B44A-06
Global Crop Area Monitoring at High Resolution Exploiting Complementary Use of Free and Open SAR and VSNIR/SWIR Sensor Data Sets
Abstract:
Earth Observation imaging sensors with spatial resolutions in the 10-30 m range allow for separation of the area and crop status contributions to the radiometric signatures, typically at parcel level for a wide range of arable crop production systems. These sensors complement current monitoring efforts that deploy low (100-1000 m) resolution VSNIR/SWIR sensors like MODIS, METOP or PROBA-V, which provide denser time series, but with aggregated and mixed radiometric information for cropped areas.“Free and Open” access to US Landsat imagery has recently been complemented by the European Union’s Copernicus program with access to Sentinel-1A C-band SAR and Sentinel-2A visual, near and short-ware infrared (VSNIR/SWIR) sensor data in the 10-20 m resolution range. Sentinel-1A has already proven that consistent time series can be generated at its 12 day revisit frequency. The density of Sentinel-2 time series will greatly expand the availability of [partially cloud covered] VSNIR/SWIR imagery. The release of this large new data flow coincides with wider availability of “big data” processing capacity, the public release of ever more detailed ancillary data sets that support extraction of georeferenced and robust indicators on crop production and their spatial and temporal statistics and developments in crowd-sourced mobile data collection for data validation purposes.

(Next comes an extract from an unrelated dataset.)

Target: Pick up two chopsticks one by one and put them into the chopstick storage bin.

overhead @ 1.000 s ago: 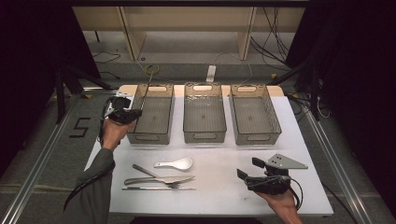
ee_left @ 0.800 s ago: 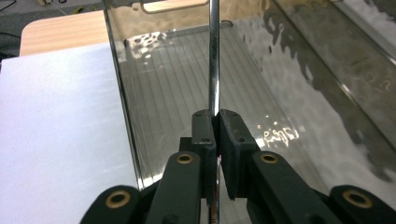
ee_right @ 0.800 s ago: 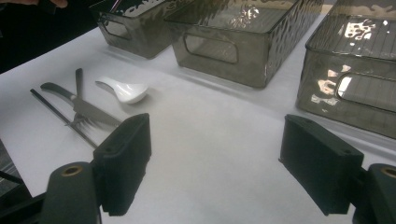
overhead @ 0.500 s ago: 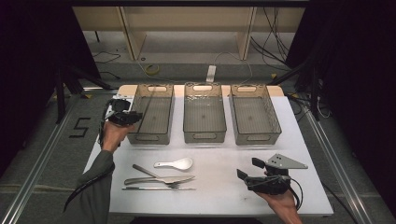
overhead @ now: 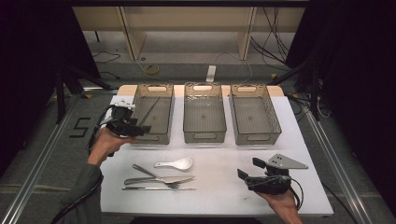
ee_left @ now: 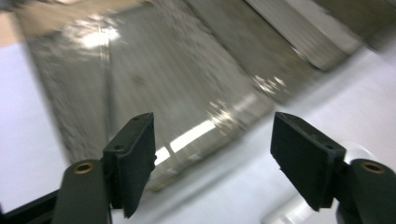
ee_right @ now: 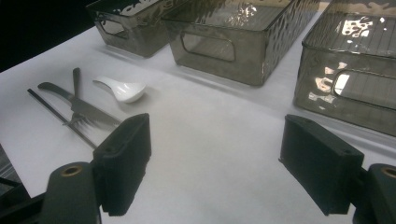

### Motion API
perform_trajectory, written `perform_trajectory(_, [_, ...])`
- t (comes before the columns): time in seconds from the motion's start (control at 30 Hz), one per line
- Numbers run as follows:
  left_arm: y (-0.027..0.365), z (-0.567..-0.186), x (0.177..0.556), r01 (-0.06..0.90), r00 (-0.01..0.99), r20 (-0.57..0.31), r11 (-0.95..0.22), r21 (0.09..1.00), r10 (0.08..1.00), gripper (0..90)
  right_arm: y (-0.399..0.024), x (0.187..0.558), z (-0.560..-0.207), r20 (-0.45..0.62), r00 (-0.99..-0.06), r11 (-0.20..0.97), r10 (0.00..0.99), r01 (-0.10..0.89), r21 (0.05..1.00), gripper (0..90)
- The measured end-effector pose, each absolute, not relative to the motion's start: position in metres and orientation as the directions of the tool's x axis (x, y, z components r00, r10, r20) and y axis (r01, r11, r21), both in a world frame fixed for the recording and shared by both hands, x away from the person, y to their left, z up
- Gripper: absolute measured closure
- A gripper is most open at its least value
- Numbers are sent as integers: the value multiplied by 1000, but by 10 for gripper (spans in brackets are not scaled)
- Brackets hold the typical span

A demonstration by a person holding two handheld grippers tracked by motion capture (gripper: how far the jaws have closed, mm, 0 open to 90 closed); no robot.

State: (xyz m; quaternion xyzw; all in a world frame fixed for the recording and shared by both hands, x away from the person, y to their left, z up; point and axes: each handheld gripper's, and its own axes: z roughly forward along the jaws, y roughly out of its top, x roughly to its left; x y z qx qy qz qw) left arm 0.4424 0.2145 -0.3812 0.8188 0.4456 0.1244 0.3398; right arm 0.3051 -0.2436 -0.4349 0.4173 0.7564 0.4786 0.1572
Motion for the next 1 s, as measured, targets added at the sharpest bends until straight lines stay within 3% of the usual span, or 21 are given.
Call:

We will illustrate the use of hybrid SAR and VSNIR/SWIR data sets from Sentinel-1 and Landsat-8 (and initially released Sentinel-2 imagery) for a number of selected examples. These include crop area delineation and classification in the Netherlands with the support of detailed parcel delineation sets for validation, detection of winter cereal cultivation in Ukraine, impact of the Syrian civil war on irrigated summer crop cultivation and recent examples in support to crop anomaly detection in food insecure areas (North Korea, Sub-Saharan Africa). We discuss method implementation, operational issues and outline the needs for further research in support to our crop “knowledge inference” framework. Most of our work is based on the use of Google Earth Engine (GEE) and the first batch of 12,000 geocoded Sentinel-1A images that was recently included.